• _REQUIRED WORK_:
Below are some entries; can you quote all of them exactly?

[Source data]
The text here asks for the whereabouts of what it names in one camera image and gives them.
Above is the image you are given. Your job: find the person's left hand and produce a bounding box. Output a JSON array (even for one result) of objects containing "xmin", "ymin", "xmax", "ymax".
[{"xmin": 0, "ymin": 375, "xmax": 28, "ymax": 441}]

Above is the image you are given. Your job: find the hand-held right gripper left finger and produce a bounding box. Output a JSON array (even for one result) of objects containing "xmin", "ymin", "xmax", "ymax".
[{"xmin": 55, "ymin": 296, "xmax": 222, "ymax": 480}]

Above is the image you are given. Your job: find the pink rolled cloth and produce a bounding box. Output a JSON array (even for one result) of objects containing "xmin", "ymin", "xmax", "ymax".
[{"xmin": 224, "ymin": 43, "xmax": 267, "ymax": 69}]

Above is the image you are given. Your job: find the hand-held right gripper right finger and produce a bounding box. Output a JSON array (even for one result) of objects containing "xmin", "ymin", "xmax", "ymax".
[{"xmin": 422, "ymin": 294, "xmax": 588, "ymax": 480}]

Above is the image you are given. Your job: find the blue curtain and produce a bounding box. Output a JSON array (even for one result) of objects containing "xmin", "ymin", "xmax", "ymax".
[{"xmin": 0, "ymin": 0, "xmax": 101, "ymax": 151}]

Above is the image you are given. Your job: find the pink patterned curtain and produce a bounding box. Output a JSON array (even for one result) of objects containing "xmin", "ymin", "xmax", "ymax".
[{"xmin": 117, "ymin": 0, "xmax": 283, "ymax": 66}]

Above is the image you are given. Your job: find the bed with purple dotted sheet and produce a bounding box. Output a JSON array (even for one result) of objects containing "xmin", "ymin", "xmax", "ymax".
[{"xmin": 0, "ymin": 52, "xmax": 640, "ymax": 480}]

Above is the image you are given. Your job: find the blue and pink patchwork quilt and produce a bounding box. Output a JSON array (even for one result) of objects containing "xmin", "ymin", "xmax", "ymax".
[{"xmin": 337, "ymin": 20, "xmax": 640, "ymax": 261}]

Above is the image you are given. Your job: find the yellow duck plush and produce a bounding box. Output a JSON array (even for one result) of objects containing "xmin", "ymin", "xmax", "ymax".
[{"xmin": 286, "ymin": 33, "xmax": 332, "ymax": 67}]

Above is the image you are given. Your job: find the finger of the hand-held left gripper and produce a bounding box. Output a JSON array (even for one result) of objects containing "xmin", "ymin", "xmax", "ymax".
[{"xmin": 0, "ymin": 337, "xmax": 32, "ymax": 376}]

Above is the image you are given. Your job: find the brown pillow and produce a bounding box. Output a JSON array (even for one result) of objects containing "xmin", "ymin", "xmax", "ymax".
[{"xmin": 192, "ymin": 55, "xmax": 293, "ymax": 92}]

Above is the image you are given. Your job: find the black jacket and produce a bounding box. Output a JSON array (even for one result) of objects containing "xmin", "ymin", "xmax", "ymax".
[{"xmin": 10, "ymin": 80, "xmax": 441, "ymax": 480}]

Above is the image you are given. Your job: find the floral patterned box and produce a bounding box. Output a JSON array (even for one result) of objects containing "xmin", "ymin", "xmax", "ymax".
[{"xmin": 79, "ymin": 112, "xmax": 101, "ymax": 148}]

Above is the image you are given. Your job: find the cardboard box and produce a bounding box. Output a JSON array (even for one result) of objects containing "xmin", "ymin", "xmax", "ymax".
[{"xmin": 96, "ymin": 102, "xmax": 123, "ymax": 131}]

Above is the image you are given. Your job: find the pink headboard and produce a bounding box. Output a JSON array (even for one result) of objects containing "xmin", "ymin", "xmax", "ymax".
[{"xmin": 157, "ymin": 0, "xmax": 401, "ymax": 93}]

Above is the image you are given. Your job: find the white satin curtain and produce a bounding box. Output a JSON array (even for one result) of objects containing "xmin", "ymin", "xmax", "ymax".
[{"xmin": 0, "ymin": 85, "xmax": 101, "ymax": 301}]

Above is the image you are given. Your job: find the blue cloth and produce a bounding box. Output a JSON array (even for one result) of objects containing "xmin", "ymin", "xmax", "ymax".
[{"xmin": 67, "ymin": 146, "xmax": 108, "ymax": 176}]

• _WRITTEN ANSWER_:
The text here asks for the whereabouts of what it names in one camera image and gives them.
Above is the image you are given. Your job: find the person's left hand and produce a bounding box. Output a JSON array (even for one result) of objects containing "xmin", "ymin", "xmax", "ymax".
[{"xmin": 0, "ymin": 375, "xmax": 28, "ymax": 441}]

Above is the image you are given. Your job: find the hand-held right gripper left finger and produce a bounding box. Output a JSON array (even for one result) of objects containing "xmin", "ymin", "xmax", "ymax".
[{"xmin": 55, "ymin": 296, "xmax": 222, "ymax": 480}]

Above is the image you are given. Your job: find the pink rolled cloth and produce a bounding box. Output a JSON array (even for one result) of objects containing "xmin", "ymin", "xmax", "ymax".
[{"xmin": 224, "ymin": 43, "xmax": 267, "ymax": 69}]

Above is the image you are given. Your job: find the hand-held right gripper right finger and produce a bounding box. Output a JSON array (even for one result) of objects containing "xmin", "ymin", "xmax", "ymax".
[{"xmin": 422, "ymin": 294, "xmax": 588, "ymax": 480}]

Above is the image you are given. Your job: find the blue curtain and produce a bounding box. Output a JSON array (even for one result) of objects containing "xmin", "ymin", "xmax", "ymax".
[{"xmin": 0, "ymin": 0, "xmax": 101, "ymax": 151}]

Above is the image you are given. Your job: find the pink patterned curtain and produce a bounding box. Output a JSON array (even for one result) of objects containing "xmin", "ymin", "xmax", "ymax".
[{"xmin": 117, "ymin": 0, "xmax": 283, "ymax": 66}]

Above is the image you are given. Your job: find the bed with purple dotted sheet and produce a bounding box. Output a JSON array (even for one result) of objects containing "xmin", "ymin", "xmax", "ymax".
[{"xmin": 0, "ymin": 52, "xmax": 640, "ymax": 480}]

Above is the image you are given. Your job: find the blue and pink patchwork quilt and produce a bounding box. Output a JSON array (even for one result) of objects containing "xmin", "ymin", "xmax", "ymax".
[{"xmin": 337, "ymin": 20, "xmax": 640, "ymax": 261}]

Above is the image you are given. Your job: find the yellow duck plush and produce a bounding box. Output a JSON array (even for one result) of objects containing "xmin", "ymin", "xmax", "ymax".
[{"xmin": 286, "ymin": 33, "xmax": 332, "ymax": 67}]

Above is the image you are given. Your job: find the finger of the hand-held left gripper and produce a bounding box. Output a JSON array (even for one result) of objects containing "xmin", "ymin", "xmax", "ymax".
[{"xmin": 0, "ymin": 337, "xmax": 32, "ymax": 376}]

Above is the image you are given. Your job: find the brown pillow and produce a bounding box. Output a JSON array (even for one result) of objects containing "xmin", "ymin", "xmax", "ymax".
[{"xmin": 192, "ymin": 55, "xmax": 293, "ymax": 92}]

Above is the image you are given. Your job: find the black jacket and produce a bounding box. Output a JSON array (even for one result) of objects containing "xmin", "ymin", "xmax", "ymax".
[{"xmin": 10, "ymin": 80, "xmax": 441, "ymax": 480}]

Above is the image you are given. Your job: find the floral patterned box and produce a bounding box. Output a JSON array (even for one result) of objects containing "xmin", "ymin", "xmax", "ymax".
[{"xmin": 79, "ymin": 112, "xmax": 101, "ymax": 148}]

Above is the image you are given. Your job: find the cardboard box and produce a bounding box. Output a JSON array (even for one result) of objects containing "xmin", "ymin", "xmax", "ymax".
[{"xmin": 96, "ymin": 102, "xmax": 123, "ymax": 131}]

Above is the image you are given. Your job: find the pink headboard and produce a bounding box. Output a JSON array (even for one result) of objects containing "xmin", "ymin", "xmax", "ymax".
[{"xmin": 157, "ymin": 0, "xmax": 401, "ymax": 93}]

Above is the image you are given. Your job: find the white satin curtain and produce a bounding box. Output a JSON array (even for one result) of objects containing "xmin", "ymin", "xmax", "ymax".
[{"xmin": 0, "ymin": 85, "xmax": 101, "ymax": 301}]

Above is the image you are given. Your job: find the blue cloth and produce a bounding box. Output a JSON array (even for one result) of objects containing "xmin", "ymin", "xmax", "ymax".
[{"xmin": 67, "ymin": 146, "xmax": 108, "ymax": 176}]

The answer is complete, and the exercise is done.